Imagine there’s 200 applicants for the position and everyone created a cover letter with AI. 200 letters of fungible, nearly identical chunks of copy. All that power and water wasted on a constant refrain of filler.

It’s all caulk and not one bit of value. And caulk is what design is supposed to not be.

But the business world wants caulk. They want outputs. The outcomes aren’t important (until they are.)

UX can’t survive in this world. Like public health, it isn’t a thing you care about until you don’t have it at the most crucial moments. But we’re still trying to fight this last war where we needed to prove value against decades of slop. Now they like the slop.

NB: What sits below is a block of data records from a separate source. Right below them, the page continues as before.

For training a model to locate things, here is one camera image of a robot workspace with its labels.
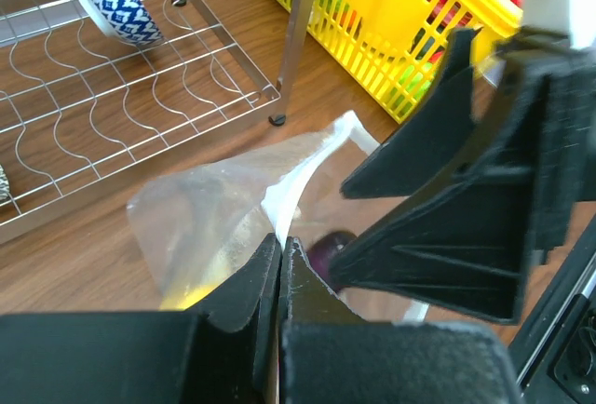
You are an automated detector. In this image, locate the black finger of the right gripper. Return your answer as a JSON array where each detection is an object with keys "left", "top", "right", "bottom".
[{"left": 329, "top": 163, "right": 531, "bottom": 325}]

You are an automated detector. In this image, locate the clear zip top bag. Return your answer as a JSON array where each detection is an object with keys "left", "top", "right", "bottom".
[{"left": 127, "top": 112, "right": 428, "bottom": 321}]

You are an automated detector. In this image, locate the metal dish rack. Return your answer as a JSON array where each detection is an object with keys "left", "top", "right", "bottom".
[{"left": 1, "top": 0, "right": 313, "bottom": 242}]

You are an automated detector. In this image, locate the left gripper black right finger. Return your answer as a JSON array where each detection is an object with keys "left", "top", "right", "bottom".
[{"left": 279, "top": 237, "right": 522, "bottom": 403}]

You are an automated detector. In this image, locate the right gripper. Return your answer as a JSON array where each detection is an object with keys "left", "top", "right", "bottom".
[{"left": 341, "top": 27, "right": 595, "bottom": 264}]

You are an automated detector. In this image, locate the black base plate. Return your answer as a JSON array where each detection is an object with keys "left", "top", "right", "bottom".
[{"left": 509, "top": 221, "right": 595, "bottom": 403}]

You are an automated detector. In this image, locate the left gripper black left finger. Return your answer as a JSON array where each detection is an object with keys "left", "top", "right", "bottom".
[{"left": 1, "top": 235, "right": 282, "bottom": 403}]

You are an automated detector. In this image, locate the purple toy eggplant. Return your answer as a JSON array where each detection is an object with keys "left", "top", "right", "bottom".
[{"left": 306, "top": 230, "right": 356, "bottom": 292}]

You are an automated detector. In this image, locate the blue patterned bowl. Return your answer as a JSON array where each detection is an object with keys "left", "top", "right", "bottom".
[{"left": 79, "top": 0, "right": 163, "bottom": 47}]

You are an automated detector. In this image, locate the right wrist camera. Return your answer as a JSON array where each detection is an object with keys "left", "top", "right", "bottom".
[{"left": 521, "top": 0, "right": 595, "bottom": 49}]

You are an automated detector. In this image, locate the yellow plastic basket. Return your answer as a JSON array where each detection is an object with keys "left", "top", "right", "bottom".
[{"left": 251, "top": 0, "right": 525, "bottom": 125}]

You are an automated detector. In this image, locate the grey patterned bowl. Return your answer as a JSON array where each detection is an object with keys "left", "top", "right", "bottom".
[{"left": 0, "top": 166, "right": 10, "bottom": 201}]

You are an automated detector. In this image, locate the yellow toy lemon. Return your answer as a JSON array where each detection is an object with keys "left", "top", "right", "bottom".
[{"left": 159, "top": 284, "right": 217, "bottom": 311}]

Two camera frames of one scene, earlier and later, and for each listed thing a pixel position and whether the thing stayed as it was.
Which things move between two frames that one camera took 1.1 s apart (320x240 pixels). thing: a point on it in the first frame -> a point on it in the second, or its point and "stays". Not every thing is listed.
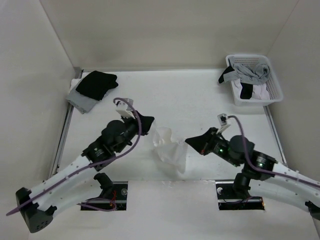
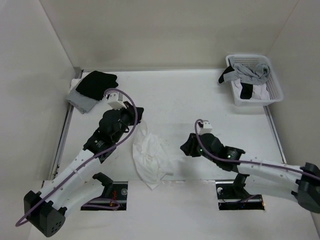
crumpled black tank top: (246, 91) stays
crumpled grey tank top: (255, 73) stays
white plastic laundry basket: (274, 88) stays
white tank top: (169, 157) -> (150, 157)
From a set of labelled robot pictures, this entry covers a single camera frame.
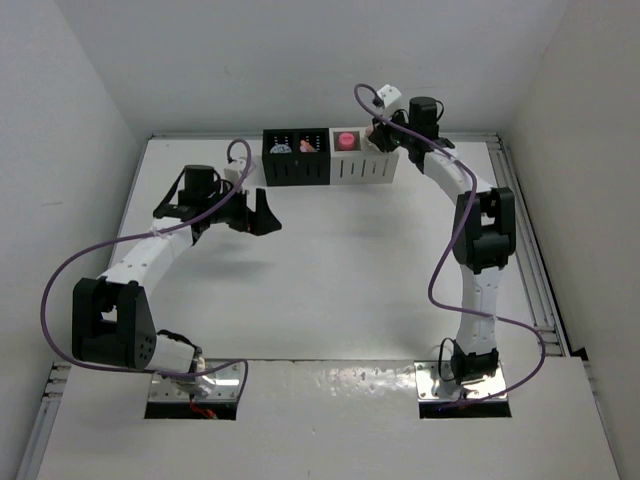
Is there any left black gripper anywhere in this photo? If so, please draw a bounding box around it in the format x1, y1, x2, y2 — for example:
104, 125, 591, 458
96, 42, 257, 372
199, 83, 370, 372
202, 180, 280, 235

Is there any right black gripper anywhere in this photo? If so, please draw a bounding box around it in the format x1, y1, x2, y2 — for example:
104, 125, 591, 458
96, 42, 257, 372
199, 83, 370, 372
372, 104, 417, 152

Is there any pink crayon tube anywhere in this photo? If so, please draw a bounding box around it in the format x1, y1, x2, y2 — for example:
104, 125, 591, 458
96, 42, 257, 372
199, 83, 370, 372
336, 132, 357, 151

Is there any black slotted container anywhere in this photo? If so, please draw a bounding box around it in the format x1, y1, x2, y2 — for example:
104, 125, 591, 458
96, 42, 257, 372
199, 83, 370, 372
261, 128, 330, 187

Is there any blue cap glue stick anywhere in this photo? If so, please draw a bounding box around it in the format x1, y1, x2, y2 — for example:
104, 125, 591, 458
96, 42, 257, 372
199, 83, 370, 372
269, 144, 292, 154

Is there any orange cap marker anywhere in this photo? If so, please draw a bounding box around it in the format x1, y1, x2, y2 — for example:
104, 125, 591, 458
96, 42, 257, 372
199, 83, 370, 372
300, 140, 316, 153

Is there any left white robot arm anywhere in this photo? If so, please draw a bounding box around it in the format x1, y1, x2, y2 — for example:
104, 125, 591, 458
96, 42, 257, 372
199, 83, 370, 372
71, 160, 282, 398

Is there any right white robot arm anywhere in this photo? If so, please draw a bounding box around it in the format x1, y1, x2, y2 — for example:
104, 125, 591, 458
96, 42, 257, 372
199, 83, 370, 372
368, 97, 516, 384

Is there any white slotted container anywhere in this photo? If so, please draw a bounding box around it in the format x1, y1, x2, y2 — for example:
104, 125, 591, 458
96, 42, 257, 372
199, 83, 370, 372
329, 127, 399, 185

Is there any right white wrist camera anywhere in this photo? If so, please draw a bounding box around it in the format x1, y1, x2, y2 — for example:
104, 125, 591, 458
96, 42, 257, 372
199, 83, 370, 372
374, 84, 402, 111

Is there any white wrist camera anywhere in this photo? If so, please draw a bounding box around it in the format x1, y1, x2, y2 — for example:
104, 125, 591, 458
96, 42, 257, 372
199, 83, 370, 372
374, 84, 402, 111
224, 157, 255, 185

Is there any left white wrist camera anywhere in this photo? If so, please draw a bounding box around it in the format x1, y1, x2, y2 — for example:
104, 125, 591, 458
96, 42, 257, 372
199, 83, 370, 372
224, 157, 255, 185

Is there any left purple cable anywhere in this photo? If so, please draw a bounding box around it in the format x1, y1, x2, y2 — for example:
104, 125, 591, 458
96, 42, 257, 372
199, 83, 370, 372
39, 138, 252, 391

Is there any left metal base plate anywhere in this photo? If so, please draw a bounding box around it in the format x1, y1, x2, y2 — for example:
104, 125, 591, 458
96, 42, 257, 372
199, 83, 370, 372
148, 359, 245, 403

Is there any metal base plate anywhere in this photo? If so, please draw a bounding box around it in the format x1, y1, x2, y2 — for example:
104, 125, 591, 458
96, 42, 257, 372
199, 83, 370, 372
414, 361, 506, 404
148, 359, 245, 403

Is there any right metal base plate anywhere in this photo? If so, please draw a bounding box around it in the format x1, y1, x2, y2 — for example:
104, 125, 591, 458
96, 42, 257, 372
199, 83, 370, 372
414, 361, 506, 404

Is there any right aluminium frame rail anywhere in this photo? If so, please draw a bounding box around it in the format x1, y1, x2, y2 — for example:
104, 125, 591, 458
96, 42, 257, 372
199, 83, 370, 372
487, 135, 571, 357

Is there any aluminium frame rail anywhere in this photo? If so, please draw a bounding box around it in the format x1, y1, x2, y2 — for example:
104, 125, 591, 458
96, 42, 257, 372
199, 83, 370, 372
16, 361, 71, 480
487, 135, 571, 357

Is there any left aluminium frame rail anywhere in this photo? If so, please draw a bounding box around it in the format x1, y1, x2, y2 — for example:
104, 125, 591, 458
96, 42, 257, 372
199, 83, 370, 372
16, 361, 71, 480

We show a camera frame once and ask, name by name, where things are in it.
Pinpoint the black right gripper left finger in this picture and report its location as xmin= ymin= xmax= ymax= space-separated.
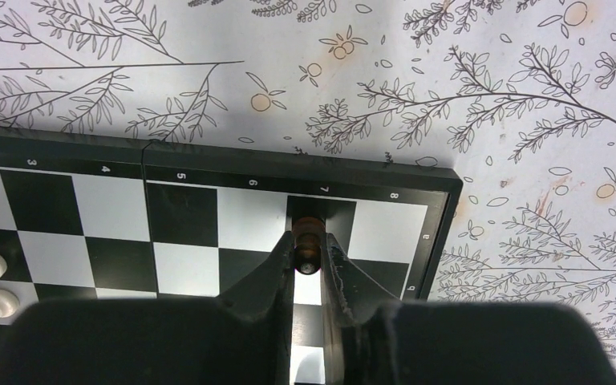
xmin=218 ymin=231 xmax=295 ymax=384

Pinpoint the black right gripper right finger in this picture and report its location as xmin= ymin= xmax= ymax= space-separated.
xmin=321 ymin=233 xmax=397 ymax=384

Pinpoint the brown chess pawn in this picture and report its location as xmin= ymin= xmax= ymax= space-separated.
xmin=292 ymin=217 xmax=326 ymax=275

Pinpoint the black white chess board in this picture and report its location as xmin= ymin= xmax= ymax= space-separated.
xmin=0 ymin=124 xmax=464 ymax=385

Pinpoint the floral patterned table mat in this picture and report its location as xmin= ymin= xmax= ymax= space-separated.
xmin=0 ymin=1 xmax=616 ymax=369

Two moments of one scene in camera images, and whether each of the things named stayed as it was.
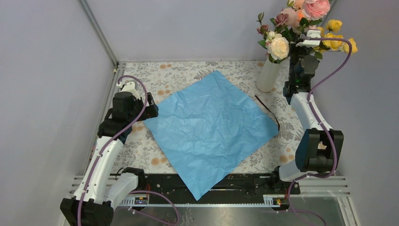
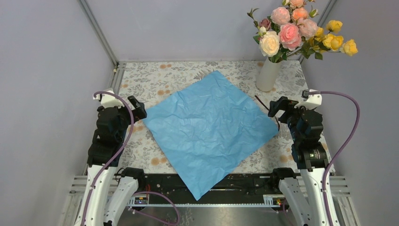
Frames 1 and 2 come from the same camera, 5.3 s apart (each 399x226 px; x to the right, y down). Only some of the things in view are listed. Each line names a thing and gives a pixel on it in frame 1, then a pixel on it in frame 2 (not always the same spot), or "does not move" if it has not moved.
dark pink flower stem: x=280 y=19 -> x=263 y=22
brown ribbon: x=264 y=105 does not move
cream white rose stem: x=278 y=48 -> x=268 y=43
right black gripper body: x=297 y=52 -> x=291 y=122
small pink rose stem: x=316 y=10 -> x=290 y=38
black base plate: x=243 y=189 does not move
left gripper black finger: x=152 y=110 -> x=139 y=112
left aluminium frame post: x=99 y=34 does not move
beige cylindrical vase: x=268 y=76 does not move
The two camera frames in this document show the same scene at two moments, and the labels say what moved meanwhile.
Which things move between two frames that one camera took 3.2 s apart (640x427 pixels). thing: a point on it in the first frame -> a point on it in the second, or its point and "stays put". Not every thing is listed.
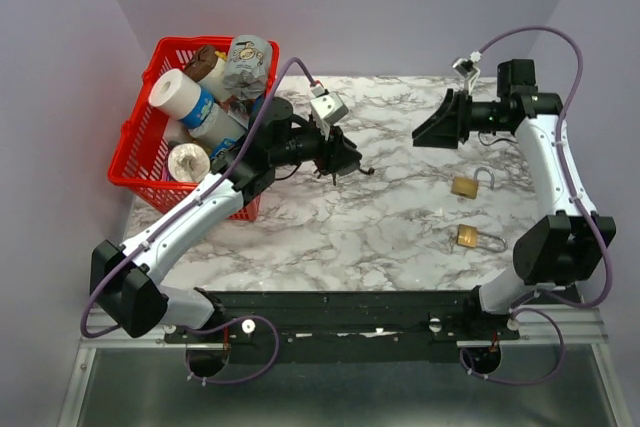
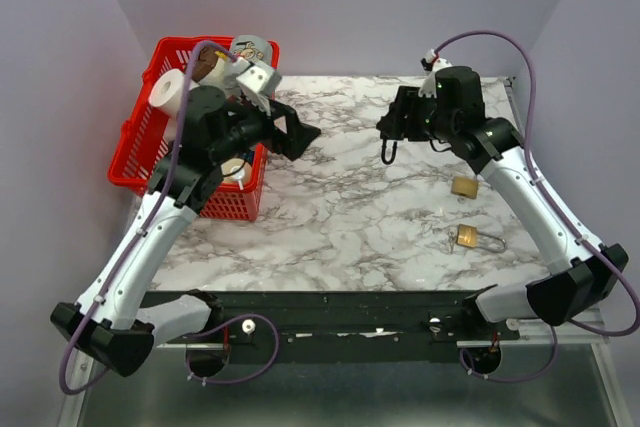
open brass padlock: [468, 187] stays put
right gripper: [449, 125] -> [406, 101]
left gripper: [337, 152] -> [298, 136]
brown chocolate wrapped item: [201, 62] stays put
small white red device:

You can embrace AI as a designer, or refuse it. (And let’s be honest, you’re not getting a job right now if you don’t embrace it.) But no matter what, you’re dealing with a large language model that is going to do the most average, most banal response based on how the tokens fall. And average and banal is good enough for the business. In a business world like this, where is the room for a user experience that is not average and banal? Where’s the room for tools to help users accomplish their tasks easier. Where is (and I really hate saying this word) the delight?

Maybe UX is dead. But if so, AI didn’t kill it. The endless, constant grind to prove design’s value in a hyper-capitalist system did. A 55% accurate creator of mediocrity doesn’t ask for raises, doesn’t need health insurance, and doesn’t talk back. And given the choice of “good enough” banality and the bottom line hit of having humans that push and strive for “better”, they’ll take “good enough.”